Authentication of Digital Objects: Lessons from a Historian's Research • CLIR

by Charles T. Cullen

The issues stemming from authenticating digital objects are quite similar, and in some cases identical, to those relating to holographs or printed books. Everyone dealing with important material in any form should approach it with a bit of skepticism, but scholars especially need to question what it is they are using. In other words, they need to authenticate all documentation they use in the processes of learning and of creating new scholarship. An authentic object is one whose integrity is intact-one that is and can be proven or accepted to be what its owners say it is. It matters little whether the object is handwritten, printed, or in digital form.

Over time, we have established various measures of authenticity for analog forms that we trust almost without question. Our trust is, however, much greater for printed books than for handwritten objects. In fact, handwritten objects raise many of the same questions of authenticity as digital objects do. The difference is that in the case of the former, the answers may be more easily found. Take Thomas Jefferson’s manuscript “Report on the Navigation of the Mississippi,” for example. Could he have written it? Is it his handwriting? Is the paper watermarked, and from the appropriate time period? Is the ink contemporary? Do other copies of the manuscript exist? Has its recipient or any other contemporary endorsed it? Is there other internal evidence? Who has described it for us? Has it been identified by a trusted third party?

Is a book authentic? Who published it, and who wrote it? Can they be trusted (are they worthy of one’s research time)? Is the rare book what it purports to be? Is the manuscript correspondence actually by the person to whom it is attributed, and is its date accurate? These questions are now being asked more openly of objects that originate in digital form because we have not yet adopted practices or standards for providing ready answers to them. When objects are presented digitally, deciding what is required to authenticate them may be informed from past practices with non-digital objects.

Two experiences with paper objects inform my views of this subject. The first is a multi-page autograph document that lies in the John Marshall Papers at the Virginia State Library. It is labeled in the hand that wrote the entire piece, “John Marshall’s Notes on Evidence in Commonwealth v. Randolph, 1796.” Although the title itself might raise some question about who penned it (How often does an author-even an eighteenth-century author-use his own name in a title of one of his documents?), this document has been used for decades for the source of historical articles and at least one full-length book on the investigation of Richard Randolph for murder. Randolph, a member of the famed Randolph family of Virginia, was related to Marshall and to Thomas Jefferson and to many other members of Virginia’s “first families.”
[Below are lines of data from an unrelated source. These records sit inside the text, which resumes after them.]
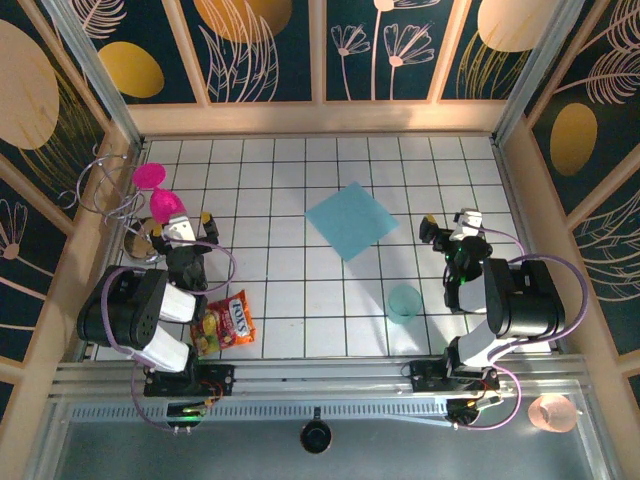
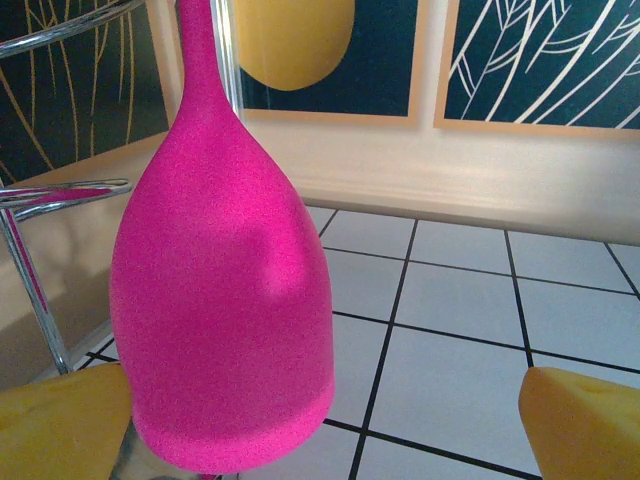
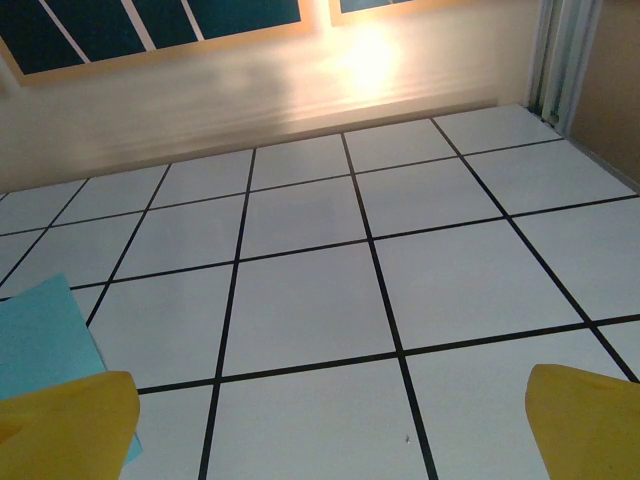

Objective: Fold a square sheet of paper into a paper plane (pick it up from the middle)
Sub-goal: Move the square sheet of paper to the center of the table.

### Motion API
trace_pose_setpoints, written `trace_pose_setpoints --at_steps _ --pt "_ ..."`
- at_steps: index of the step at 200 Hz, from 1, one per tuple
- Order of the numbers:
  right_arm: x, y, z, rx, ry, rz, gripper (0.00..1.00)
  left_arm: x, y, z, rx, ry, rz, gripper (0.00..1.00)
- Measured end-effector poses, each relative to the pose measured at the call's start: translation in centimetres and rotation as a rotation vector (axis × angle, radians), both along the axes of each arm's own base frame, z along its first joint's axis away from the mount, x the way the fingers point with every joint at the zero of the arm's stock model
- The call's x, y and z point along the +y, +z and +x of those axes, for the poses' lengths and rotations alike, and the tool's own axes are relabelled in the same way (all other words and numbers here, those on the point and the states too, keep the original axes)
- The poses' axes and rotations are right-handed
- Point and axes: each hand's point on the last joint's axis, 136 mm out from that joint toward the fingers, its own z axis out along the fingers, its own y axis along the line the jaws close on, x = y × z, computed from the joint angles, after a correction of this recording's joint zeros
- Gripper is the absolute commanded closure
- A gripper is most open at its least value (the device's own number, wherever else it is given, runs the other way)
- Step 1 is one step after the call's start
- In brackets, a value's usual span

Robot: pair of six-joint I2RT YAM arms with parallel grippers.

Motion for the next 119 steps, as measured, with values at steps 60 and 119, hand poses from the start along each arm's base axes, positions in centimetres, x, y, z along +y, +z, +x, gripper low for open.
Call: trace_pose_setpoints --at_steps 60,119 --pt "0.0 0.0 0.0 0.000 0.000 0.000 0.01 0.2 -0.4 0.0 0.016 0.006 -0.002 0.01" --pt "-0.4 1.6 0.6 -0.001 -0.038 -0.011 0.01 0.3 0.5 -2.6 -0.033 -0.004 -0.007 0.01"
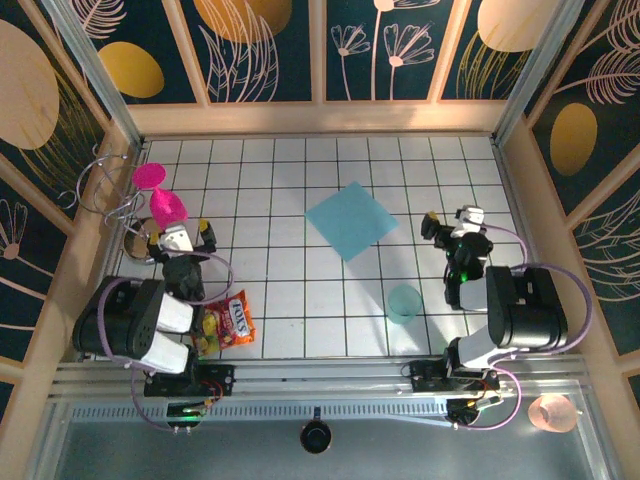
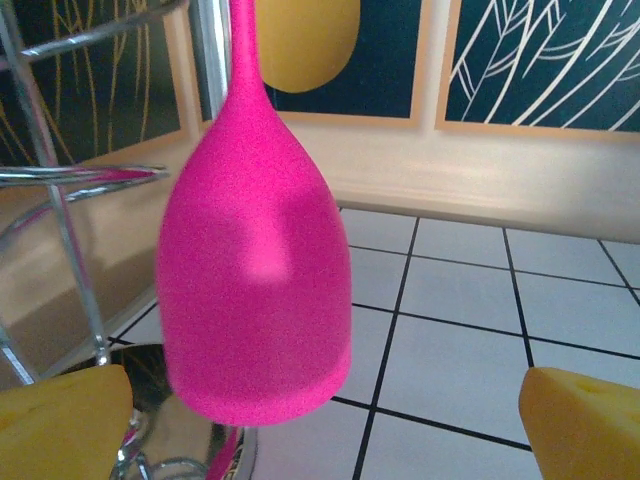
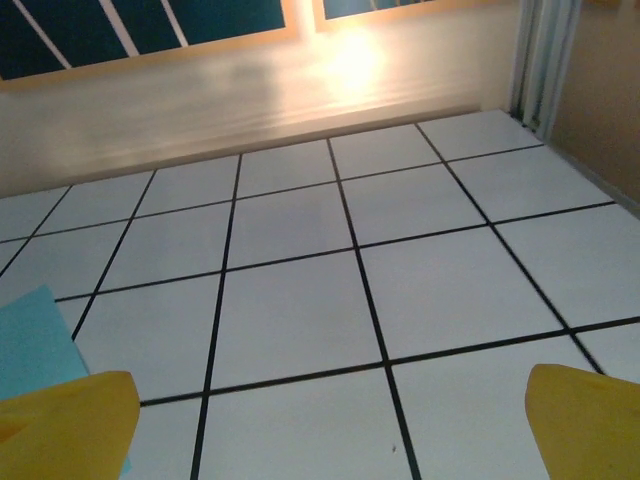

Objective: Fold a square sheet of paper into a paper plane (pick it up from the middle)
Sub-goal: Move the square sheet of paper to the center of the table.

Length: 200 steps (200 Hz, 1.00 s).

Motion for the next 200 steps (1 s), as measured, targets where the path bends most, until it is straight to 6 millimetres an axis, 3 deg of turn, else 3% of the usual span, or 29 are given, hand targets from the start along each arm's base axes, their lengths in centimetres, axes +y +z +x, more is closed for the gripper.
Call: trace_pose_setpoints --at_steps 32,59,98,131,161,200 --pt "0.6 5.0 1.4 -0.069 -0.026 0.007 0.01 0.4 4.6 -1.3 -0.126 0.012 -0.061 0.01" --pt "0.6 7.6 3.3 -0.017 -0.058 0.103 0.01 0.4 7.8 -0.8 -0.158 0.008 -0.158 0.03" --pt "2.4 10.2 5.7 0.102 -0.017 0.261 0.01 -1.0 9.4 1.0 -0.073 -0.054 -0.345 0.01" --pt "5.8 8.9 7.1 0.267 0.112 0.385 0.09 -4.1 7.3 1.9 0.070 -0.194 -0.484 0.01" --pt "9.8 5.6 8.8 0.448 0.215 0.458 0.13 -7.4 5.1 3.0 0.226 -0.328 -0.604 0.01" --pt "15.6 1.8 9.3 0.626 0.316 0.491 0.21 -11.7 3.0 3.3 0.363 -0.440 -0.716 0.01"
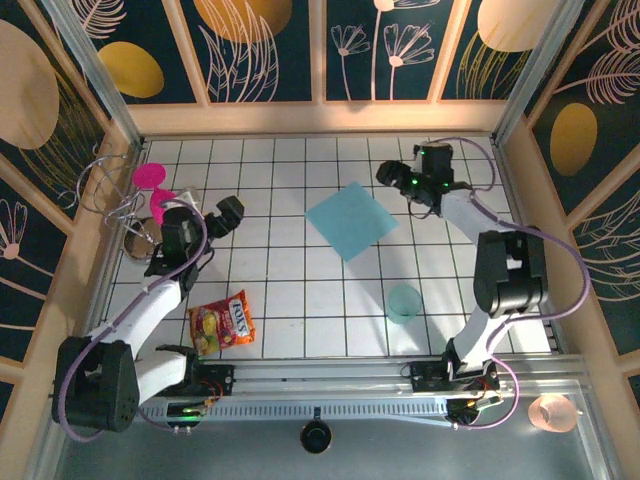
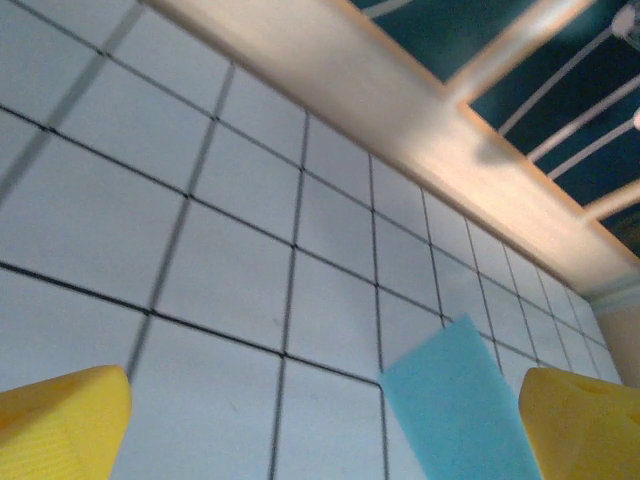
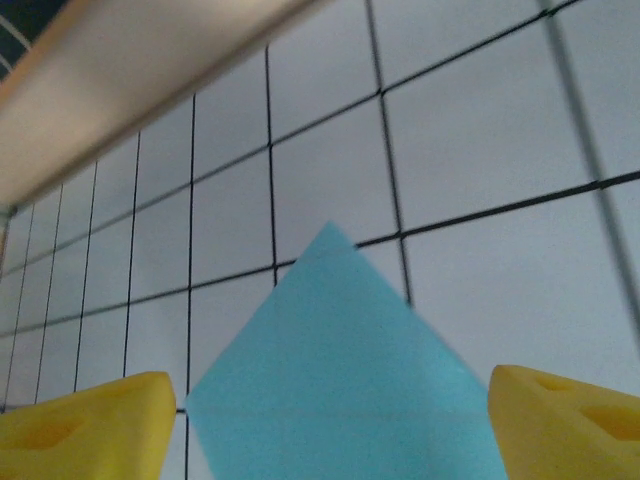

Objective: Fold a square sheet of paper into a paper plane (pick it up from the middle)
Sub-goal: Move the square sheet of paper to the center of the table.

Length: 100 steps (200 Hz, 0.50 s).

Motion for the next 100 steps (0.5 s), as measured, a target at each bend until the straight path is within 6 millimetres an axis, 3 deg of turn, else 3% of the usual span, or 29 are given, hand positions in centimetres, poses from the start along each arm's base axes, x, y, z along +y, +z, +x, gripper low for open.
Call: trace_pose_setpoints --at_steps 35,100 --pt "3.6 -3.1 1.3 0.093 0.065 0.001 0.23 -5.0 -1.5 0.3 0.084 -0.116 -0.063 0.06" --pt "6.5 -7.5 4.6 0.188 0.096 -0.049 0.25 -9.3 -5.3 0.3 0.206 -0.189 -0.139 0.04"
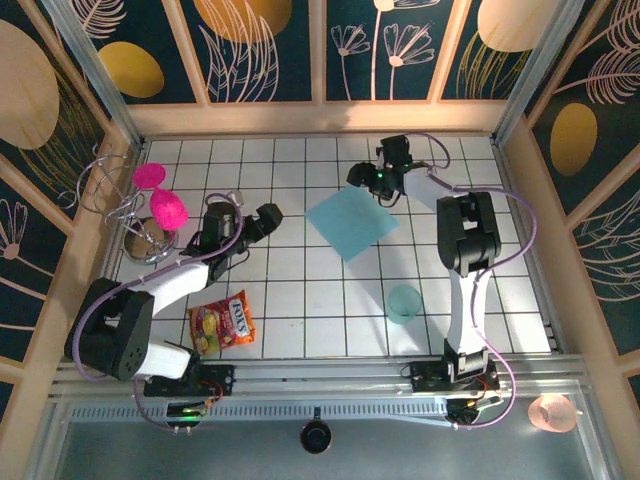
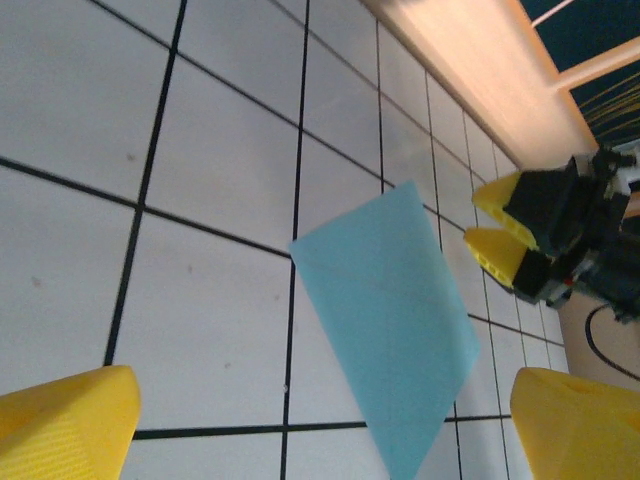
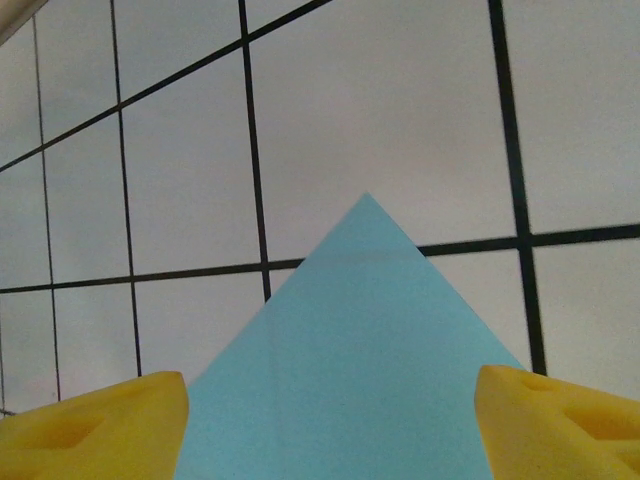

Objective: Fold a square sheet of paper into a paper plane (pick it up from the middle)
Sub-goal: Move the square sheet of paper to the center of the table, then first fold in half a square sheet of paper at the center of the table.

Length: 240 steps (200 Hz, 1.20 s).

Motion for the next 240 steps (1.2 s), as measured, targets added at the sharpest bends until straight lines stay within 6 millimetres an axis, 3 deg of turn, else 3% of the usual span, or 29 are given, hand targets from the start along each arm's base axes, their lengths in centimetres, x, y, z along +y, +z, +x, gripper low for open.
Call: trace_pose_setpoints --at_steps 37,90,147,166,207,240 --pt "0.5 -1.8 0.0 0.044 0.008 -0.014 0.25 -1.2 -0.8 0.3 0.027 -0.015 -0.013 0.02" --pt "-0.3 -3.0 -1.2 0.063 -0.036 -0.029 0.26 -2.1 -1.2 0.8 0.048 -0.020 -0.030 0.02" --pt "-3.6 -3.2 -8.1 0.146 -0.299 0.003 0.26 -2.5 -2.2 0.7 0.082 -0.019 -0.037 0.04" --pt "-2.3 -3.3 -10.2 0.182 -0.357 0.034 0.27 -2.8 -2.4 0.5 0.092 -0.021 -0.043 0.07" --pt "3.4 -3.0 -13.2 0.227 -0.338 0.109 0.31 -3.6 -2.5 0.0 0.109 -0.034 -0.063 0.10" --pt "3.2 -1.3 -12.6 0.173 -0.281 0.115 0.32 -4.6 -3.0 -0.9 0.132 -0.062 -0.065 0.11"
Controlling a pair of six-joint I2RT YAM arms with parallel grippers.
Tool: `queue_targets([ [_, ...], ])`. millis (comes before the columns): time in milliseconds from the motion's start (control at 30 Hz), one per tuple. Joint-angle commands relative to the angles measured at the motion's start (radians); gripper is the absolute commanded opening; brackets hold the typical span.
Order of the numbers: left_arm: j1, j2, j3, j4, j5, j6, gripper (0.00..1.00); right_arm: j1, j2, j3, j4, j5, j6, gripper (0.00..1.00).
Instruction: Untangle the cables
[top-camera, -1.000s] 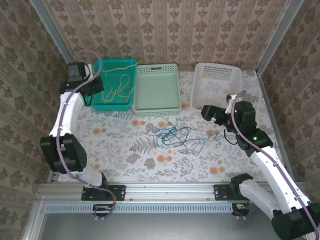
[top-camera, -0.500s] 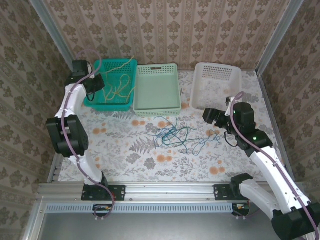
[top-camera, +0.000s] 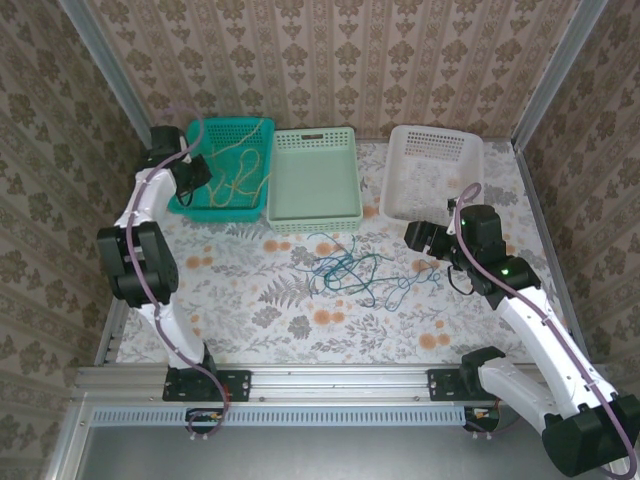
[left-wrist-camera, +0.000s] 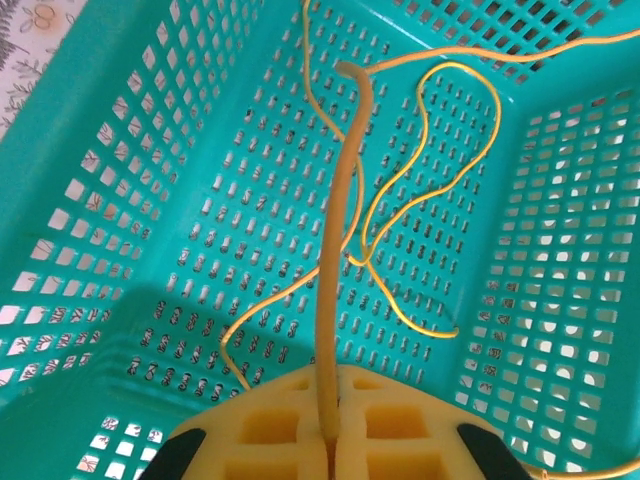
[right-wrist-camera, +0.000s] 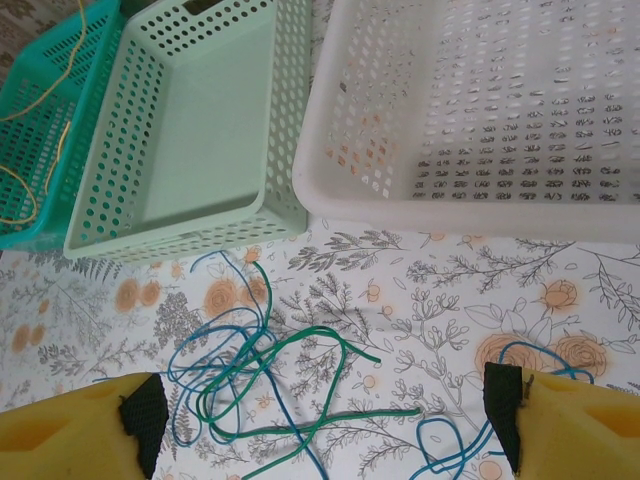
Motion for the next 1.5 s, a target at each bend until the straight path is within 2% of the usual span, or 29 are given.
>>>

Examination of the writing by those familiar with John Marshall’s hand, however, quickly reveals that he did not pen this document. Knowing who did write it is important, but does not help make it more authentic as a Marshall document. The possibility that someone in possession of Marshall’s holograph could have copied the document raises new questions, not the least of which assigns significant importance to the value of the original of a document, regardless of its form. Internal evidence, obtained by a close reading of this document, reveals that it might be a partial transcript of a hearing in Cumberland County Court where witnesses are questioned by attorneys, and it has been used by historians as a partial record of Randolph’s “trial.” But Marshall’s name never appears as one of the questioners, and a knowledge of Virginia law at the time would reveal that whatever was taking place could not be an actual trial, because white men could not be tried for felonies at the county court level during that period. In short, efforts to authenticate this document raise more questions than they answer. At the least, such efforts reveal that the document may not be what many had long thought it to be, and that it may not be even what its title says it is.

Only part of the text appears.